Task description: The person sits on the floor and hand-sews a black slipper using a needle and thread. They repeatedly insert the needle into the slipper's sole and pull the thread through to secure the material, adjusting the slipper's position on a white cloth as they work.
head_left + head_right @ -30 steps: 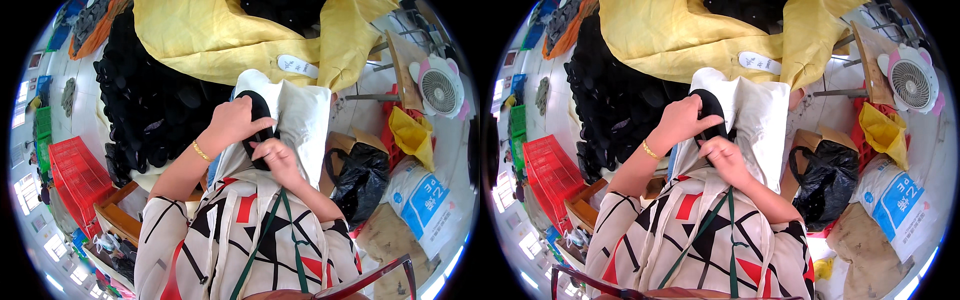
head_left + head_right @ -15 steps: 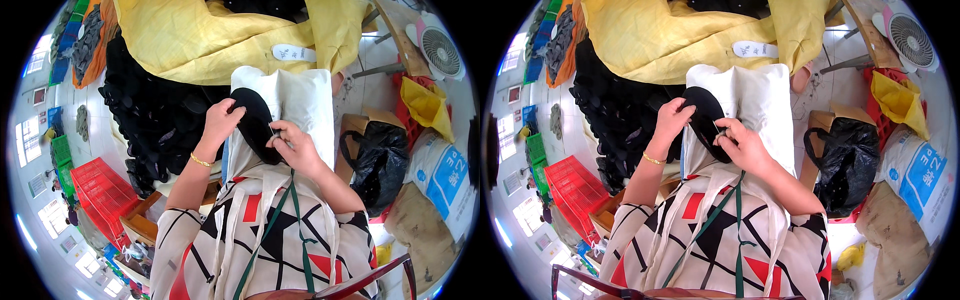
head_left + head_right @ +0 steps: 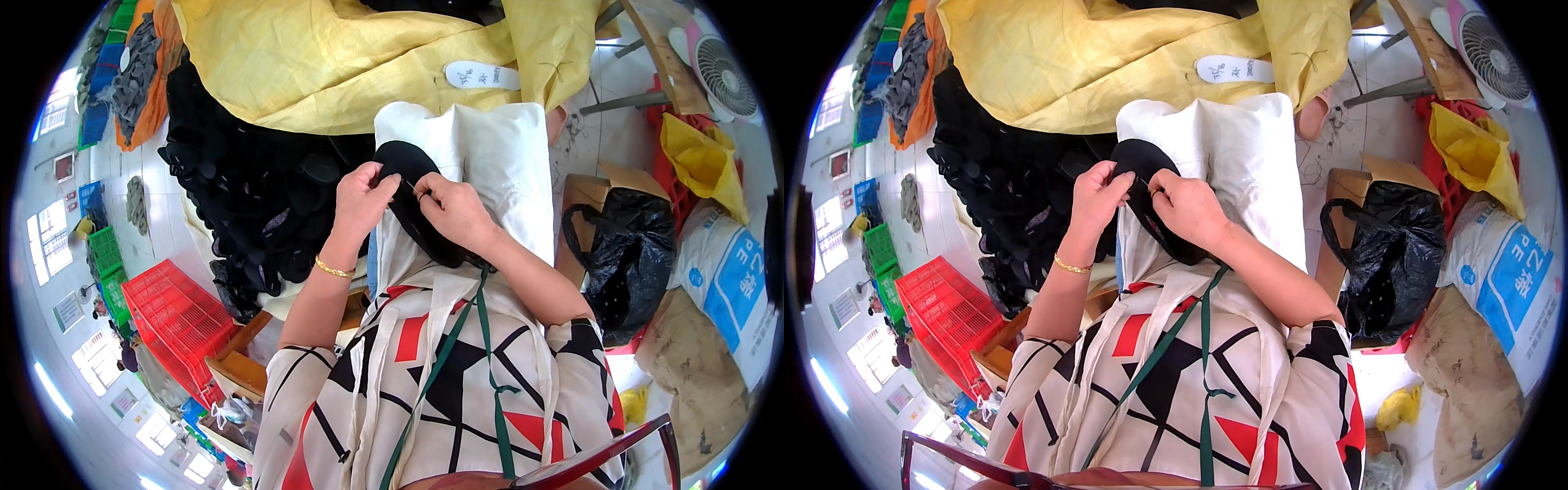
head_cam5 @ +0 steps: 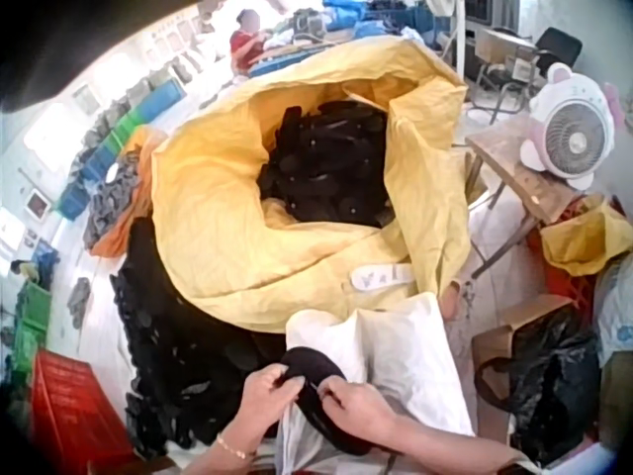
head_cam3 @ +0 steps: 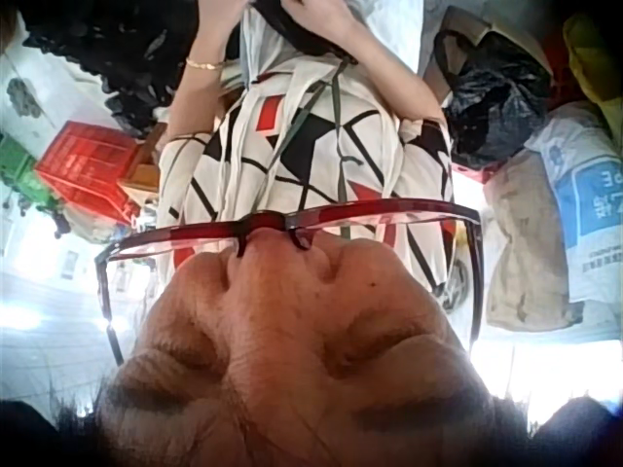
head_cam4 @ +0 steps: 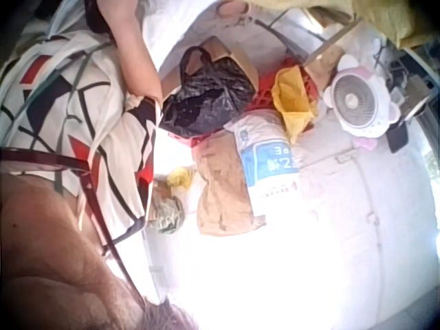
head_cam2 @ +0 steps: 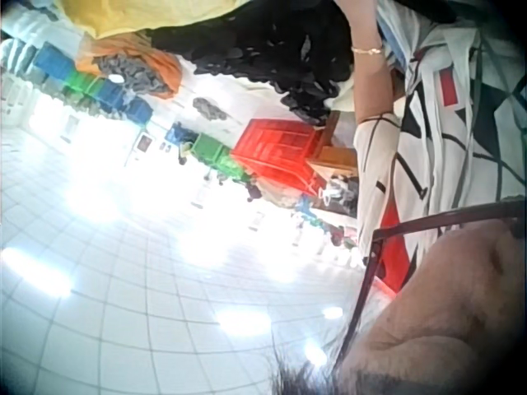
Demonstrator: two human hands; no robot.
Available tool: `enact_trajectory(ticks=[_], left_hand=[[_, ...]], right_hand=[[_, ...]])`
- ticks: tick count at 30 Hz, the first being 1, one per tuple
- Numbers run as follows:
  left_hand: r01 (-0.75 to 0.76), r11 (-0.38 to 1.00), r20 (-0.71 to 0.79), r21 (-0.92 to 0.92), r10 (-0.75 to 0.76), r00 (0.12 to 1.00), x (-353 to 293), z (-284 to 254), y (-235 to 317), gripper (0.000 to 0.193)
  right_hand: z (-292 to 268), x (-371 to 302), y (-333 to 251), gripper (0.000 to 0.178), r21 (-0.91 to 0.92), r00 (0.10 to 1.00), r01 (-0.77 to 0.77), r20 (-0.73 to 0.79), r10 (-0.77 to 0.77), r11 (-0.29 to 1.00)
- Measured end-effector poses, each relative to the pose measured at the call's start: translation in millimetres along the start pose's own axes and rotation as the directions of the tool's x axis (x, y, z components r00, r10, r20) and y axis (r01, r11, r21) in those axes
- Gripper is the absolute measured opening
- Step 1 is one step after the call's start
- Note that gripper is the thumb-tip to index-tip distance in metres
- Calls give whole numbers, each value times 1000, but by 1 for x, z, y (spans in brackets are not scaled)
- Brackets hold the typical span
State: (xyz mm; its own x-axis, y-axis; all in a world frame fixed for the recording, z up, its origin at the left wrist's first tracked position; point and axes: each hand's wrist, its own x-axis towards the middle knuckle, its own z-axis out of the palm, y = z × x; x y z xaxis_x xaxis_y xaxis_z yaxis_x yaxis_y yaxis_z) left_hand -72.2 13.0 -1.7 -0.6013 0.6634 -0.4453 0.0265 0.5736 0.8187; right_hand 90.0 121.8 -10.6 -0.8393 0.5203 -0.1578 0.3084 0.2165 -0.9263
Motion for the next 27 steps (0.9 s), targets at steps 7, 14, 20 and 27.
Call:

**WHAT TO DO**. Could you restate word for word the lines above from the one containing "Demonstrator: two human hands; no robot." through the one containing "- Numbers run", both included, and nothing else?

**EXERCISE SOLUTION**.
Demonstrator: two human hands; no robot.
Available tool: `enact_trajectory(ticks=[_], left_hand=[[_, ...]], right_hand=[[_, ...]])`
- ticks: tick count at 30 Hz, the first being 1, one per tuple
- Numbers run as follows:

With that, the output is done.